Gold Mass Lecture describes science behind sperm-egg fusion and identical twinning

Author: Deanna Csomo Ferrell

A neurobiologist during the 2023 Gold Mass Lecture at the University of Notre Dame in November broke down one  argument that some use about when life begins—that the phenomenon of identical twins is counter to the science of human life’s beginnings at sperm-egg fusion. 

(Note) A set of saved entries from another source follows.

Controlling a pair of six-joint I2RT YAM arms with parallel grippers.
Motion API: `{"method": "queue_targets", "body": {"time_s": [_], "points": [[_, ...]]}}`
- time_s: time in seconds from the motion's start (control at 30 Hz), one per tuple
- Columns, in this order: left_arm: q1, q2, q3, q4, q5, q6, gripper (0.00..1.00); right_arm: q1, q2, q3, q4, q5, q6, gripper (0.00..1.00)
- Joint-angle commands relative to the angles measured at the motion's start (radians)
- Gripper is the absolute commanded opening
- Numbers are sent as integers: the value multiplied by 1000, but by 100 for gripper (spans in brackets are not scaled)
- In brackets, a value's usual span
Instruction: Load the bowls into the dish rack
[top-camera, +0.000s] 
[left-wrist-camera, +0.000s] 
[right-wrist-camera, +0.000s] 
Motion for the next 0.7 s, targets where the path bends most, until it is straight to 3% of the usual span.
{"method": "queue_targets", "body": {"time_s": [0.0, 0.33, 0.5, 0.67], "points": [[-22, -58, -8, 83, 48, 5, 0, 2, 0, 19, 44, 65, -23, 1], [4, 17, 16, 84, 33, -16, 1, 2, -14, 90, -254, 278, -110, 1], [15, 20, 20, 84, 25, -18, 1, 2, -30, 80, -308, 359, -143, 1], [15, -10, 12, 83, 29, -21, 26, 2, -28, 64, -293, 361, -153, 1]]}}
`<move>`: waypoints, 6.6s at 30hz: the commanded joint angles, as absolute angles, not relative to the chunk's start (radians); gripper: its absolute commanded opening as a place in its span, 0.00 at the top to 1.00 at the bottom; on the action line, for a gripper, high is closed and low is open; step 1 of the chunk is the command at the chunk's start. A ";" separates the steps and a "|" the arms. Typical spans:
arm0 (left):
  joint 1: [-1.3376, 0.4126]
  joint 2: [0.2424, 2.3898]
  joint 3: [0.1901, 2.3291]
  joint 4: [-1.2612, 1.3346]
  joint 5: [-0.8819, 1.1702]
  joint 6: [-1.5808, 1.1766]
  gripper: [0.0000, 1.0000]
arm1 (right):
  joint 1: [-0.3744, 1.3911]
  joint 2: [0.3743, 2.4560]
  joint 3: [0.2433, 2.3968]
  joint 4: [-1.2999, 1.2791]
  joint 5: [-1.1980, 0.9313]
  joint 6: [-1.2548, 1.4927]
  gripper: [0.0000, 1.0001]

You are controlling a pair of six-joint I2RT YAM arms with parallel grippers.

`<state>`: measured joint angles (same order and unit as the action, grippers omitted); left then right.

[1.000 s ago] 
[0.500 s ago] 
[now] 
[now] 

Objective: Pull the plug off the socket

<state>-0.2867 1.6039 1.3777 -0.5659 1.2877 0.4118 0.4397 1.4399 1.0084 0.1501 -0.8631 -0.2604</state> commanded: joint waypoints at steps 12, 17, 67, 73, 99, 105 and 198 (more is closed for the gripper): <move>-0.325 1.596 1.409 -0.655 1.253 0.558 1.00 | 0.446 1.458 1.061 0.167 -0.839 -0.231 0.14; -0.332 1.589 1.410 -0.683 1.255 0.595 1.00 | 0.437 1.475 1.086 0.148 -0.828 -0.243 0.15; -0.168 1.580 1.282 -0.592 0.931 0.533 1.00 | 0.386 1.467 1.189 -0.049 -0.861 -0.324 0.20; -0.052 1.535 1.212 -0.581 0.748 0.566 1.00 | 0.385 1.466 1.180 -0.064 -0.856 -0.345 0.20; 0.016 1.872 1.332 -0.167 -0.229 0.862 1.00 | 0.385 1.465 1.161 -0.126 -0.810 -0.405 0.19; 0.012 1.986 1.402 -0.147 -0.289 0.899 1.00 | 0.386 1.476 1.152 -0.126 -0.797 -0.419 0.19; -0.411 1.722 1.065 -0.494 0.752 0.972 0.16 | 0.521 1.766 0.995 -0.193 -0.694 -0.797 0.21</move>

Using research, analogies, videos, and logic, Maureen Condic, an associate professor of neurobiology and anatomy at the University of Utah School of Medicine, described that immediately after the sperm fuses with an egg, the structure changes from separate cells to one that immediately starts to create an embryo, even if it may eventually split into two.

“I would argue that the timing of the twinning matters,” Condic told the audience of more than 120 people in Jordan Hall of Science on November 15. “So if you start with something that’s unambiguously a human person, twinning after the nature of the human entity has been clearly established does not call into question the identity of the original human being.”

Her one-hour Charles Edison Lecture, “Identical Twinning Untangled: How science resolves the question of the beginning of life” followed a Gold Mass in the Basilica of the Sacred Heart. The Gold Mass for scientists and engineers follows in the tradition of special Masses for members of different professions. Gold is the color associated with the patron saint of scientists, St. Albert the Great.

The Gold Mass and Lecture were sponsored by the College of Science, the College of Engineering, the McGrath Institute for Church Life, and the de Nicola Center for Ethics and Culture.